I assume it is in milliseconds, does reducing timeout work?

Also, could you please have a try on new APIs introduced in #3801 and #3805 ?

Anjali05 commented 2 years ago

@chenhengqi Yeah, its in milliseconds. No, reducing timeout does not help.

I will try the new APIs.

Anjali05 commented 2 years ago

@chenhengqi I tried the new API with wakeup_events set to 10, page_cnt to 65536 with no timeout but I still see sample loss. Do you have any other suggestions?

chenhengqi commented 2 years ago

Do you try increasing wakeup_events ?

Anjali05 commented 2 years ago

@chenhengqi I did try with 50 too but didn't work. I will try again with maybe 100, 150...

Anjali05 commented 2 years ago

@chenhengqi I tried with different sizes till 1000 but it's still losing samples. I was wondering if there is an upper limit on the number of wakeup_events. Also, just to make sure, with wakeup_events the ring buffer polls in batches when the number of events becomes the size of wakeup_events instead of polling every event, right?

Anjali05 commented 2 years ago

@chenhengqi Is there a way I control the number of sample I want to collect(list collect 20% of the total)? I am fine losing some samples but I would like to keep an account for that. The problem is that for spin-locks the number of events is too high and my program does not stop after the time I would like it to stop. And just continues to print the number of samples lost and continue running. I guess the events is too huge for the trace program to handle and if I can control the number of samples I want to collect, I can atleast stop the trace from running.

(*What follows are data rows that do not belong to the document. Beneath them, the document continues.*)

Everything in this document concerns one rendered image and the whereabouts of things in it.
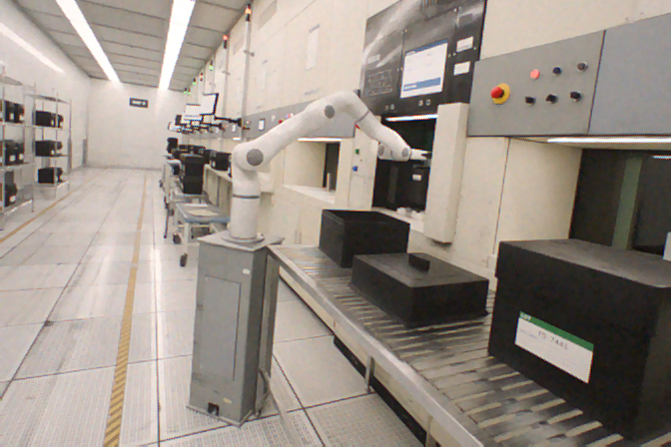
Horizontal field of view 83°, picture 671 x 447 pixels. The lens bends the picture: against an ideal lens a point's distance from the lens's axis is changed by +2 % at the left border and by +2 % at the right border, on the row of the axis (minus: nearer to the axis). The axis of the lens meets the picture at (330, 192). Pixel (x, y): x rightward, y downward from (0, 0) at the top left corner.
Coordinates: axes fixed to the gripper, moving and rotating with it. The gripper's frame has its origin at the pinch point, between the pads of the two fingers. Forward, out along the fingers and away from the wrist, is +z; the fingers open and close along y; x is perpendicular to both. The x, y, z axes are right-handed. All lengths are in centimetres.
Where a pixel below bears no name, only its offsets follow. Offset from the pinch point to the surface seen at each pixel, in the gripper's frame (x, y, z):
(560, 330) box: -33, 122, -68
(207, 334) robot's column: -86, 5, -112
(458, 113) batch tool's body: 15, 55, -35
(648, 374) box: -35, 135, -65
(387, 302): -43, 84, -79

chenhengqi commented 2 years ago

Also, just to make sure, with wakeup_events the ring buffer polls in batches when the number of events becomes the size of wakeup_events instead of polling every event, right?

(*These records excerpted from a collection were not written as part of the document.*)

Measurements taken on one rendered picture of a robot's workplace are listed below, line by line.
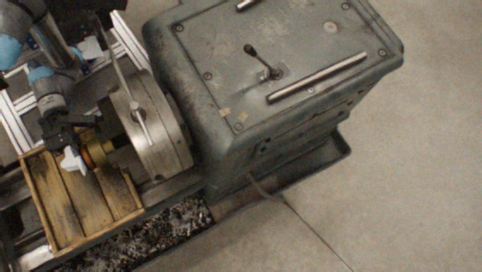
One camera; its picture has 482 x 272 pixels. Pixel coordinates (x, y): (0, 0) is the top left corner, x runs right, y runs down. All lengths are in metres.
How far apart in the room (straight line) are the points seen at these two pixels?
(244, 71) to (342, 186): 1.41
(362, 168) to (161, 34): 1.59
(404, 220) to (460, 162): 0.48
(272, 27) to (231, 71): 0.17
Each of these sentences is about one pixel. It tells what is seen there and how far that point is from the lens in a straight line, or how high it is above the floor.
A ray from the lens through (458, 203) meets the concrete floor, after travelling 2.55.
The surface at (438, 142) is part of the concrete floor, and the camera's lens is 2.60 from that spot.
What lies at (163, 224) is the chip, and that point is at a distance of 1.57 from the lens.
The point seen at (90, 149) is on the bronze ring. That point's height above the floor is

Yes, or timeout whichever first.

chenhengqi commented 2 years ago

@chenhengqi Is there a way I control the number of sample I want to collect(list collect 20% of the total)? I am fine losing some samples but I would like to keep an account for that. The problem is that for spin-locks the number of events is too high and my program does not stop after the time I would like it to stop. And just continues to print the number of samples lost and continue running. I guess the events is too huge for the trace program to handle and if I can control the number of samples I want to collect, I can atleast stop the trace from running.

I think you can do some filtering to achive that, for example cpu_id == 0.